Kael watched them go. The shadows around his hand had faded, retreating beneath his skin, coiling around the shard like faithful hounds. The power was still there — dormant, patient, waiting.

King, the shard whispered. South.

"I don't like the timeline," Sera said, appearing at his elbow. She was wrapping her cut forearm with a strip of cloth torn from a dead soldier's cloak. Practical. Efficient. Unsentimental. "If Valdric already has a shard and is sending teams after more, we're behind."

"Then we move fast."

"We need supplies first. Weapons." She looked pointedly at his empty hands. "Food. Horses, if we can steal them."

"You know this area?"

"I know a safehouse. Three miles east, in the Char district — the part of the city the fire hasn't reached yet." She started walking, not waiting to see if he followed. "We resupply, rest for four hours, then we ride."

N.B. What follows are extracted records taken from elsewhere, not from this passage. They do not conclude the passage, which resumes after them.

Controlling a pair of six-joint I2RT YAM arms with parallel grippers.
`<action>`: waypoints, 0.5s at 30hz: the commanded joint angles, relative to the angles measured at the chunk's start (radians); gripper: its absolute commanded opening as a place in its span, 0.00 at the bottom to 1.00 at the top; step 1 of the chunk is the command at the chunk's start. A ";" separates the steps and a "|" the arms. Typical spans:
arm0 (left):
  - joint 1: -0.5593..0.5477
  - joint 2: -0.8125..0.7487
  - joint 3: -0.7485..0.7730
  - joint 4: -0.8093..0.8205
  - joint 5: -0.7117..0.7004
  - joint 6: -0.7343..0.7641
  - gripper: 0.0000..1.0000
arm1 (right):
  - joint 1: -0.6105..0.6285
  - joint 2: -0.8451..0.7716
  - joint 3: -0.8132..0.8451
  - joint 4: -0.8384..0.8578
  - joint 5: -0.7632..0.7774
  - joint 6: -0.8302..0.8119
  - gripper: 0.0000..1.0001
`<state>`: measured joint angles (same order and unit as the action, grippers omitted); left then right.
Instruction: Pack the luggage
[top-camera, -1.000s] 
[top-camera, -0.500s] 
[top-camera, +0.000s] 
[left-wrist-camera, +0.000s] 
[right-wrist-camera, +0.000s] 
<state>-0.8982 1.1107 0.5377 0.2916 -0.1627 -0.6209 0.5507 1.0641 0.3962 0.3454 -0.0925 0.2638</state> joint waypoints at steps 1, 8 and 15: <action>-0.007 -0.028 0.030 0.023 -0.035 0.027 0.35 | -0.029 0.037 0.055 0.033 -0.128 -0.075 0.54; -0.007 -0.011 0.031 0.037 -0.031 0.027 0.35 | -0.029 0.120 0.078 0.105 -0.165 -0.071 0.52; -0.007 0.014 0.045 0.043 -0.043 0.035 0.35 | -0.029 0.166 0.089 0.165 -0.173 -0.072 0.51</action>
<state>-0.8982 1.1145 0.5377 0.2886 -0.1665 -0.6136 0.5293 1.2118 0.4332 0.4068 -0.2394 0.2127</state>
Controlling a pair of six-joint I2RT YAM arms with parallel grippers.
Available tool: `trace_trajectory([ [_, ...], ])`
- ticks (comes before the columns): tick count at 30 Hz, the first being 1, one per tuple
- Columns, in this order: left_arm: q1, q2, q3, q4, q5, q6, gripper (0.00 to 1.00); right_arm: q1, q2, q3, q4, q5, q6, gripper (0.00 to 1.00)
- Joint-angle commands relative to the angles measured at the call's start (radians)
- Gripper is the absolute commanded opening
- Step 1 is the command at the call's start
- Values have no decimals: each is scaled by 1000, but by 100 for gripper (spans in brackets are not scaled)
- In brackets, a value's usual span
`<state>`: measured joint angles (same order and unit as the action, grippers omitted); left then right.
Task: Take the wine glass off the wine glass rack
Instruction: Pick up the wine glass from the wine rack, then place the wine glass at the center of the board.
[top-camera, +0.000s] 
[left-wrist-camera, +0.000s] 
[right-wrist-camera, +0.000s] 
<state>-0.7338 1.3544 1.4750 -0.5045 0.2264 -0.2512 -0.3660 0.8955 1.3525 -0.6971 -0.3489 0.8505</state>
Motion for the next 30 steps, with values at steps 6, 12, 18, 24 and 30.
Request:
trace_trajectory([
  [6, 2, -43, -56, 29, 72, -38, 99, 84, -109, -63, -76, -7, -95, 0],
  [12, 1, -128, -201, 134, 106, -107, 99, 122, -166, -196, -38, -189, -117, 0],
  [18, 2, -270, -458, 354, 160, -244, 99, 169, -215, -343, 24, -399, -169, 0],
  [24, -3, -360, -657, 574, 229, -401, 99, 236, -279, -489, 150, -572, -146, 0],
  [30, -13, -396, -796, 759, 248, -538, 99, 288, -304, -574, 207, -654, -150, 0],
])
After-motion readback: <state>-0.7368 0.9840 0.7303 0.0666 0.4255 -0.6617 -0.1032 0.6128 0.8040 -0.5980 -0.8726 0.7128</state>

Kael fell into step beside her. His ribs ached. His shoulder burned where the spear had grazed him. The shard pulsed steadily against his breastbone.

"Sera."

"What?"

"The captain said the throne remembers every king. What did she mean?"

Sera was quiet for several paces. When she spoke, her voice was careful — the voice of someone choosing words like a surgeon choosing tools.

"Brother Aldric's research — the work he died for — suggested that the throne wasn't just a seat of power. It was a repository. A... memory-vessel. Every God-King who sat upon it left an imprint — their knowledge, their personality, their ambitions. Over eleven centuries, that's hundreds of kings. Hundreds of minds, layered on top of each other inside the star-metal."

"And now those memories are inside the shards."

"Yes." Sera glanced at him. "Inside the shards. Inside you. You said the shard whispers. What does it say?"

Kael considered lying. Considered deflecting, the way he'd deflected every personal question for twenty years behind an executioner's hood.

But Sera had waited two days beside his unconscious body in the ruins of a dead god's altar, and she'd fought twelve soldiers beside him without hesitation. She'd earned truth.

"It calls me 'king,'" he said.

Sera's expression didn't change. But her pace quickened, almost imperceptibly.

"Then we need to move faster than I thought," she said.

They walked east, through smoke and ruin, toward whatever came next.

Behind them, at the edge of the world, the Hollowing spread another inch.